-- Problem --
Copy, exactly and without additions, every line in the records below from the one holding "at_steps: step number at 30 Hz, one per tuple" through the one holding "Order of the", both ends included.

==== Data provided ====

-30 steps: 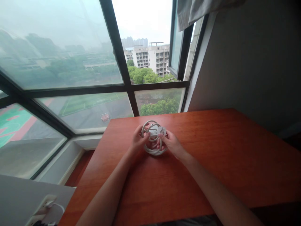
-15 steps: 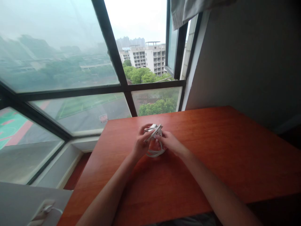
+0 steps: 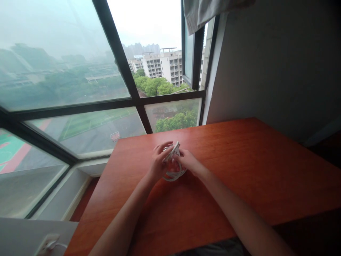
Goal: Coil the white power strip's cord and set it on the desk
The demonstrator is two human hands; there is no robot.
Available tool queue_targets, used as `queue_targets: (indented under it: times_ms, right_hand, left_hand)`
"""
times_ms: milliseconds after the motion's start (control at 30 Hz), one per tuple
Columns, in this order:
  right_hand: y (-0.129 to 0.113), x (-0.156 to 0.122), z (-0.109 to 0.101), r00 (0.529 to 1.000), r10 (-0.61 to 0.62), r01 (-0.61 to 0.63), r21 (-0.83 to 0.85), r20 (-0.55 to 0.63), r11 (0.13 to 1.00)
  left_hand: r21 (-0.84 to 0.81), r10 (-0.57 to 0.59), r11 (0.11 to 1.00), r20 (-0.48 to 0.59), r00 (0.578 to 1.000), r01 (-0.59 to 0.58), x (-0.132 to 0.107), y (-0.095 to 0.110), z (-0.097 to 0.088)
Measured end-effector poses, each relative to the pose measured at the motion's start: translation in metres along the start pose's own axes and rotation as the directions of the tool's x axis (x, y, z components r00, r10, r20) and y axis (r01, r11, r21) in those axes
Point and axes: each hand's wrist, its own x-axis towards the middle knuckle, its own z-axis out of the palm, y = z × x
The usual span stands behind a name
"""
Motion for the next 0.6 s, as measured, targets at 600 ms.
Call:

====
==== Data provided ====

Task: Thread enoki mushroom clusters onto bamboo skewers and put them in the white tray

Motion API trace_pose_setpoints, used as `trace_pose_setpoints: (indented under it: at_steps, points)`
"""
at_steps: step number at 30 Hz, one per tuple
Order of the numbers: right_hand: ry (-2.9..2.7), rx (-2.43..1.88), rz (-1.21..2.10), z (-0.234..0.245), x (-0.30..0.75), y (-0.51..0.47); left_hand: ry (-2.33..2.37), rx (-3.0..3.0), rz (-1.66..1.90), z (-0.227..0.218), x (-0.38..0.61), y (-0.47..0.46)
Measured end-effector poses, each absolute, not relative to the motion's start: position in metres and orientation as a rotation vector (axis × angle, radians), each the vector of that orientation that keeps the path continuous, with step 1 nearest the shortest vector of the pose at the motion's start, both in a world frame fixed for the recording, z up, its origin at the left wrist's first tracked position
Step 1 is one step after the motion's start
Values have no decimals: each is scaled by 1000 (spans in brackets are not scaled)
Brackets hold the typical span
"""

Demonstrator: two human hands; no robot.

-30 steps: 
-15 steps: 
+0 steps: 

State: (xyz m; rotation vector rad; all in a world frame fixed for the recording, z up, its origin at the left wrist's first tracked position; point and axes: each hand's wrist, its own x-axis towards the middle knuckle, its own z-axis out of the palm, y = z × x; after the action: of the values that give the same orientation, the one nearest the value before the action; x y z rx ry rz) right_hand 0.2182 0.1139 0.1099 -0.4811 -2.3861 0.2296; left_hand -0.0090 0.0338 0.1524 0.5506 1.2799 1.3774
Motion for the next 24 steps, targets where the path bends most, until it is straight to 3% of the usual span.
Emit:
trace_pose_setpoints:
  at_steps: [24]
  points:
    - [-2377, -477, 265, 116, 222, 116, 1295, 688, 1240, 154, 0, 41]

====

-- Completed task --
at_steps: step number at 30 Hz, one per tuple
Order of the numbers: right_hand: ry (-2.9..2.7), rx (-2.43..1.88), rz (-1.21..2.10), z (-0.234..0.245), x (-0.30..0.75), y (-0.51..0.47); left_hand: ry (-2.33..2.37), rx (-3.0..3.0), rz (-1.66..1.90), z (-0.227..0.218), x (-0.38..0.61), y (-0.47..0.46)

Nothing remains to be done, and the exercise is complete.